▶ _WHAT IS NEEDED_
Below are the records; reproduce all of them exactly but without any images.

=== GIVEN DATA ===

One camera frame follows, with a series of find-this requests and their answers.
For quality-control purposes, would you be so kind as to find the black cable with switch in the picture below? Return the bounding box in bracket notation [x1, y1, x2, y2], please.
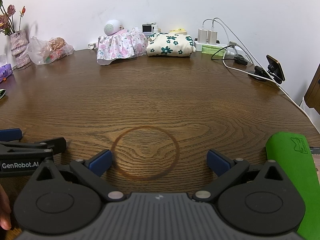
[211, 47, 248, 65]

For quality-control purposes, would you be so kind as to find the green foam pad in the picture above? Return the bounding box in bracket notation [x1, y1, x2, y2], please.
[265, 132, 320, 240]

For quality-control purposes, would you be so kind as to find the purple packet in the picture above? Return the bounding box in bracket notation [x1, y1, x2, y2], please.
[0, 64, 13, 78]

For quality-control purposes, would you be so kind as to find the small grey device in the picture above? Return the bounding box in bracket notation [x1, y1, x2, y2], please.
[142, 22, 157, 33]

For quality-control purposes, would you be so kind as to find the white charging cable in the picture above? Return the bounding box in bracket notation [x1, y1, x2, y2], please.
[201, 17, 255, 64]

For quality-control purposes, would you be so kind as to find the clear plastic snack bag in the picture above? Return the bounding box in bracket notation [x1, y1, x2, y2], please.
[26, 36, 75, 65]

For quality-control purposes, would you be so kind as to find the green transparent box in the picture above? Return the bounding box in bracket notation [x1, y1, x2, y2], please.
[202, 44, 232, 56]

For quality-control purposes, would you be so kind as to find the white charger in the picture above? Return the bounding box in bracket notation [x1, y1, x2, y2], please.
[207, 30, 218, 46]
[197, 29, 208, 43]

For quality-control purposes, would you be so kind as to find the long white cable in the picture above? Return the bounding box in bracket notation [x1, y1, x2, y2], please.
[222, 47, 304, 109]

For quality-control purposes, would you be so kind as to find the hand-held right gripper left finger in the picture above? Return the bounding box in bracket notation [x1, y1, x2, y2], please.
[31, 149, 125, 202]

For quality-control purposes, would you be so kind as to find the black phone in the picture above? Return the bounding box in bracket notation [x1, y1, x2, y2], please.
[266, 54, 286, 82]

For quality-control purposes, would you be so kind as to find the cream floral folded garment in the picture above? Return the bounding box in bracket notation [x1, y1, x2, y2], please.
[146, 32, 196, 57]

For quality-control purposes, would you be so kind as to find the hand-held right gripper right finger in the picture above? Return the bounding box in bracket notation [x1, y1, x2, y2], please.
[192, 149, 290, 202]

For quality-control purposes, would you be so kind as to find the white power strip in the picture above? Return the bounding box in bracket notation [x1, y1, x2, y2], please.
[194, 39, 237, 53]

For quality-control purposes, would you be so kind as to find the pink floral garment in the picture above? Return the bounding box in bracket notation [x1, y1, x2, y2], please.
[97, 27, 148, 66]

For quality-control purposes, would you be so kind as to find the white round speaker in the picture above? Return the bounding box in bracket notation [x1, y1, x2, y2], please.
[104, 19, 123, 35]

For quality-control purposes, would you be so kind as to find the black phone holder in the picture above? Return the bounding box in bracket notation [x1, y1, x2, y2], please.
[247, 64, 285, 84]

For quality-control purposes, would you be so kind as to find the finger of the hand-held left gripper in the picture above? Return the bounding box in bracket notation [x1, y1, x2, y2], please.
[0, 129, 23, 141]
[0, 137, 67, 158]

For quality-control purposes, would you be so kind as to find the brown wooden furniture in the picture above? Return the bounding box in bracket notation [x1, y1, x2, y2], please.
[304, 62, 320, 110]

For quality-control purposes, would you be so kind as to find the person's left hand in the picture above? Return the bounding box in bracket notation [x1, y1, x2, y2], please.
[0, 184, 12, 231]

===

▶ _WORKED SOLUTION_
One camera frame follows, with a series of find-this requests and their answers.
For quality-control purposes, would you be so kind as to find the black cable with switch in the picture below? Return the bounding box in bracket notation [x1, y1, x2, y2], please.
[211, 47, 248, 65]

For quality-control purposes, would you be so kind as to find the green foam pad in the picture above? Return the bounding box in bracket notation [x1, y1, x2, y2], please.
[265, 132, 320, 240]

For quality-control purposes, would you be so kind as to find the purple packet in the picture above? Return the bounding box in bracket notation [x1, y1, x2, y2], please.
[0, 64, 13, 78]

For quality-control purposes, would you be so kind as to find the small grey device in the picture above? Return the bounding box in bracket notation [x1, y1, x2, y2], please.
[142, 22, 157, 33]

For quality-control purposes, would you be so kind as to find the white charging cable in the picture above? Return the bounding box in bracket notation [x1, y1, x2, y2], please.
[201, 17, 255, 64]

For quality-control purposes, would you be so kind as to find the clear plastic snack bag in the picture above? Return the bounding box in bracket notation [x1, y1, x2, y2], please.
[26, 36, 75, 65]

For quality-control purposes, would you be so kind as to find the green transparent box in the picture above? Return the bounding box in bracket notation [x1, y1, x2, y2], please.
[202, 44, 232, 56]

For quality-control purposes, would you be so kind as to find the white charger in the picture above? Return the bounding box in bracket notation [x1, y1, x2, y2], please.
[207, 30, 218, 46]
[197, 29, 208, 43]

For quality-control purposes, would you be so kind as to find the long white cable in the picture above? Return the bounding box in bracket notation [x1, y1, x2, y2], please.
[222, 47, 304, 109]

For quality-control purposes, would you be so kind as to find the hand-held right gripper left finger in the picture above? Return the bounding box in bracket notation [x1, y1, x2, y2], please.
[31, 149, 125, 202]

For quality-control purposes, would you be so kind as to find the black phone in the picture above? Return the bounding box in bracket notation [x1, y1, x2, y2], please.
[266, 54, 286, 82]

For quality-control purposes, would you be so kind as to find the cream floral folded garment in the picture above? Return the bounding box in bracket notation [x1, y1, x2, y2], please.
[146, 32, 196, 57]

For quality-control purposes, would you be so kind as to find the hand-held right gripper right finger in the picture above? Return the bounding box in bracket notation [x1, y1, x2, y2], please.
[192, 149, 290, 202]

For quality-control purposes, would you be so kind as to find the white power strip in the picture above? Return the bounding box in bracket notation [x1, y1, x2, y2], please.
[194, 39, 237, 53]

For quality-control purposes, would you be so kind as to find the pink floral garment in the picture above? Return the bounding box in bracket notation [x1, y1, x2, y2], please.
[97, 27, 148, 66]

For quality-control purposes, would you be so kind as to find the white round speaker in the picture above? Return the bounding box in bracket notation [x1, y1, x2, y2], please.
[104, 19, 123, 35]

For quality-control purposes, would you be so kind as to find the black phone holder in the picture above? Return the bounding box in bracket notation [x1, y1, x2, y2], please.
[247, 64, 285, 84]

For quality-control purposes, would you be so kind as to find the finger of the hand-held left gripper in the picture above? Return the bounding box in bracket notation [x1, y1, x2, y2], please.
[0, 129, 23, 141]
[0, 137, 67, 158]

For quality-control purposes, would you be so kind as to find the brown wooden furniture in the picture above? Return the bounding box in bracket notation [x1, y1, x2, y2], please.
[304, 62, 320, 110]

For quality-control purposes, would you be so kind as to find the person's left hand in the picture above? Return the bounding box in bracket notation [x1, y1, x2, y2], please.
[0, 184, 12, 231]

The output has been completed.